Fauxhasset Paroder, 70th Edition: Faucets Spouting Sparkling Water

By Thamanda Crompson
Fauxhasset Paroder Staff Reporter

Construction is well underway at Ord Girdlehyde’s new development, Castle Girdlehausen, despite neighbors’ best efforts to prevent the palatial hotel from being built – and by “well underway,” we mean “horribly, disastrously underway.” Murphy’s Law hangs heavy on this place.

glitter mouth

Om nom nom – mineral content. | Photo credit

Luckily for Girdlehyde, Murphy just happens to live a few towns over in Pemborke, so Girdlehyde called the old dog over to see if he could re-jigger the law in his favor. Sort of like how the Guardians of the Ocean, Shore and Harbor (GOSH) re-jiggered the local wetlands bylaws in his favor last month.

Murphy, a French bulldog, rolled into town on a motorized skateboard on Saturday to bork his blessing upon the development. Knock on wood, nothing else has gone wrong since the good dog paid his visit.
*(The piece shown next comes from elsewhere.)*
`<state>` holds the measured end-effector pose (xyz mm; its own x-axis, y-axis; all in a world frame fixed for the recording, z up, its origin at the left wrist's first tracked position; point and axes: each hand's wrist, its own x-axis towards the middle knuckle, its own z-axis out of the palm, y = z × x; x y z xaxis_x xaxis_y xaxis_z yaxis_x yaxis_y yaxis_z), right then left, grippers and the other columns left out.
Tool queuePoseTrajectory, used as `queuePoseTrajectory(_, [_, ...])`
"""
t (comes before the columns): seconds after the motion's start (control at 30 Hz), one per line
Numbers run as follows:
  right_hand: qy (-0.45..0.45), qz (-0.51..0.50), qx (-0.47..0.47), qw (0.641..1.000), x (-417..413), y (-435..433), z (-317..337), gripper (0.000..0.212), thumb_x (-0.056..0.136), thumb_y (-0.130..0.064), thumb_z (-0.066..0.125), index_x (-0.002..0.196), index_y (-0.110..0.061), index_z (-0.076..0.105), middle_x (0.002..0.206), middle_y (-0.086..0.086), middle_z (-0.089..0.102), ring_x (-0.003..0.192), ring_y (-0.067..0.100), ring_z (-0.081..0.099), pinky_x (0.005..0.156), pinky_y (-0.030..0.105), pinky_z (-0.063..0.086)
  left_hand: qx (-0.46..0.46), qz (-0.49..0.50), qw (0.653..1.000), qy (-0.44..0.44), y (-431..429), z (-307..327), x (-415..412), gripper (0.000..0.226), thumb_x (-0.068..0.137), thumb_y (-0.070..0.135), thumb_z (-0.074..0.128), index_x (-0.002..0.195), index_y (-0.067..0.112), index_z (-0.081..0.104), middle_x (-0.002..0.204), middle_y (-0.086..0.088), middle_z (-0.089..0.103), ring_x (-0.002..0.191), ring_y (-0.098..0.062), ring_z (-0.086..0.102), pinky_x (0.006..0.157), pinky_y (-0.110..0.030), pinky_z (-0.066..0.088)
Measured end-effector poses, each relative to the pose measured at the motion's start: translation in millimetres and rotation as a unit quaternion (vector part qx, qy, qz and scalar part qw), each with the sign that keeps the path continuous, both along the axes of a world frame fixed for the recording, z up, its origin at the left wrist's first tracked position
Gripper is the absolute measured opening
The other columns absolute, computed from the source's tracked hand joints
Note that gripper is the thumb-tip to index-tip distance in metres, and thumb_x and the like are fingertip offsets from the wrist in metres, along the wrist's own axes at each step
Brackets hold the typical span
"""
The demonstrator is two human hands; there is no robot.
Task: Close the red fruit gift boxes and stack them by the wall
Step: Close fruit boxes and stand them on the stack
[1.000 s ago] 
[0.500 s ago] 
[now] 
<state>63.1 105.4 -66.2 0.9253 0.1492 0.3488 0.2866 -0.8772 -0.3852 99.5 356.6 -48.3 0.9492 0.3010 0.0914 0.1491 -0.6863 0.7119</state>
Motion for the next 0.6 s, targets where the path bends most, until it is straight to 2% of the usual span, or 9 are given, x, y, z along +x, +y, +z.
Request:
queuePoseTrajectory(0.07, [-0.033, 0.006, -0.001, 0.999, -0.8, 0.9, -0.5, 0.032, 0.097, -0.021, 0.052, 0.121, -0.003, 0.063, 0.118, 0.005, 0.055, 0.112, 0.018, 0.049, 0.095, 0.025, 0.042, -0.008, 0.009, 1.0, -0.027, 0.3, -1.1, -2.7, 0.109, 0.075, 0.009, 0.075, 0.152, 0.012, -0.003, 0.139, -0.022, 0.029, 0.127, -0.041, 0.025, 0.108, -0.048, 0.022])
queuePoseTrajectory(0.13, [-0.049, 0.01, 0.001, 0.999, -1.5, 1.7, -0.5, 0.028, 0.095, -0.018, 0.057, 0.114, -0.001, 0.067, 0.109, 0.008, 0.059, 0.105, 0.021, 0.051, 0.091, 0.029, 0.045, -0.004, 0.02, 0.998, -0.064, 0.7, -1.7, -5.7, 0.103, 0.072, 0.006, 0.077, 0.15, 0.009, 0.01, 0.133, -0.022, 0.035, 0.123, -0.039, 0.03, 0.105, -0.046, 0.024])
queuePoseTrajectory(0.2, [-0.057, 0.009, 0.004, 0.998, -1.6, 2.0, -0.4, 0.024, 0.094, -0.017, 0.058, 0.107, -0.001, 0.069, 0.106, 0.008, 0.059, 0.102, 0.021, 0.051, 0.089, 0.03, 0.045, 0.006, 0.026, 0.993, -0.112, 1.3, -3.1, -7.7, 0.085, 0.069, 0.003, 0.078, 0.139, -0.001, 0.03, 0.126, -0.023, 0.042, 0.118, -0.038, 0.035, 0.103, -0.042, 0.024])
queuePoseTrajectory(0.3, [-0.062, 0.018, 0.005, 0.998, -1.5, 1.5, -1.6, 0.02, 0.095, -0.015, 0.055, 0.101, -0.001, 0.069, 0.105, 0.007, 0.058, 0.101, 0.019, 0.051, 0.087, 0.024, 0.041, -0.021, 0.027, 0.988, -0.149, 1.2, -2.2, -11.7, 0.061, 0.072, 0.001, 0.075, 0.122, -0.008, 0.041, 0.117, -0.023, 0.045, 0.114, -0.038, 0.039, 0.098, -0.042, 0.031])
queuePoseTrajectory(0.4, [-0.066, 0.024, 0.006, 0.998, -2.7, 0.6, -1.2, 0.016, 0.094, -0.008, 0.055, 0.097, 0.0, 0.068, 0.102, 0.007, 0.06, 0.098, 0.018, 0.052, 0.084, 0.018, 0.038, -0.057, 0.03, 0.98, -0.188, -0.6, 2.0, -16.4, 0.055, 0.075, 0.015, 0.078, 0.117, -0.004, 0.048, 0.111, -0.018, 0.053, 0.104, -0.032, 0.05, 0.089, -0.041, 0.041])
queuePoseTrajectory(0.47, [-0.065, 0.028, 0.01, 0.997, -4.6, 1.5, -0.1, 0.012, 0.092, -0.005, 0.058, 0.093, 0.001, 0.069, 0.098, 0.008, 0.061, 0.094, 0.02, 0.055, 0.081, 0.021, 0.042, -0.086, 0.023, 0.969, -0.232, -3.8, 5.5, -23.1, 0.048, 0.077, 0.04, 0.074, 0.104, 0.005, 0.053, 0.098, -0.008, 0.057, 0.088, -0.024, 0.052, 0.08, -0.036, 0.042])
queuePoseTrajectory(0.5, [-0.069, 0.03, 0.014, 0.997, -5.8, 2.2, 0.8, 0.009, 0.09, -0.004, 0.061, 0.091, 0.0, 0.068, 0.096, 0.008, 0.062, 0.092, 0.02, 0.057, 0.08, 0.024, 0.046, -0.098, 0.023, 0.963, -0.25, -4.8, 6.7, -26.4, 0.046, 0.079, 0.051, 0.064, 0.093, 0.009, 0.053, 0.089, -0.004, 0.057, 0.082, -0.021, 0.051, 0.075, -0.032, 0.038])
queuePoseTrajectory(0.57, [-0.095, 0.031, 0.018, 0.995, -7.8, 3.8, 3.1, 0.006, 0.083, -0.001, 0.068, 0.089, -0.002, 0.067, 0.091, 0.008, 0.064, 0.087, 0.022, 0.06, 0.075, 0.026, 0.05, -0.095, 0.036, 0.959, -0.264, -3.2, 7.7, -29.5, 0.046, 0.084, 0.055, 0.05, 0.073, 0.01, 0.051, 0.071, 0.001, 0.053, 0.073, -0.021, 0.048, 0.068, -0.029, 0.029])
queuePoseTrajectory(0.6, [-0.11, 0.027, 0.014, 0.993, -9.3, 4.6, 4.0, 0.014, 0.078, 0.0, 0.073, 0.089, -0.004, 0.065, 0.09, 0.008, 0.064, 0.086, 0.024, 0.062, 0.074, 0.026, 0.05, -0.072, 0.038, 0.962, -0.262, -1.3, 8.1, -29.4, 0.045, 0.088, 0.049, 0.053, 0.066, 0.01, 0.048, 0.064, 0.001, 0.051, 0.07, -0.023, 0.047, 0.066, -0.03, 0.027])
However, even Murphy cannot undo the consequences of the past, so it still falls to the DPW and those idiots at Town Hall to resolve the issues that had previously arisen due to the construction project.

These issues include, but are not limited to, the impassibility of Mecca Mile due to ongoing construction at every single property as neighbors clamor to remain the most impressive structure on the block, and the pollution of the town’s groundwater with seemingly-infinite quantities of the world’s glitteriest glitter that were spilled at the work site last week and which have now made their way into residents’ hoses, sinks, showers and toilets.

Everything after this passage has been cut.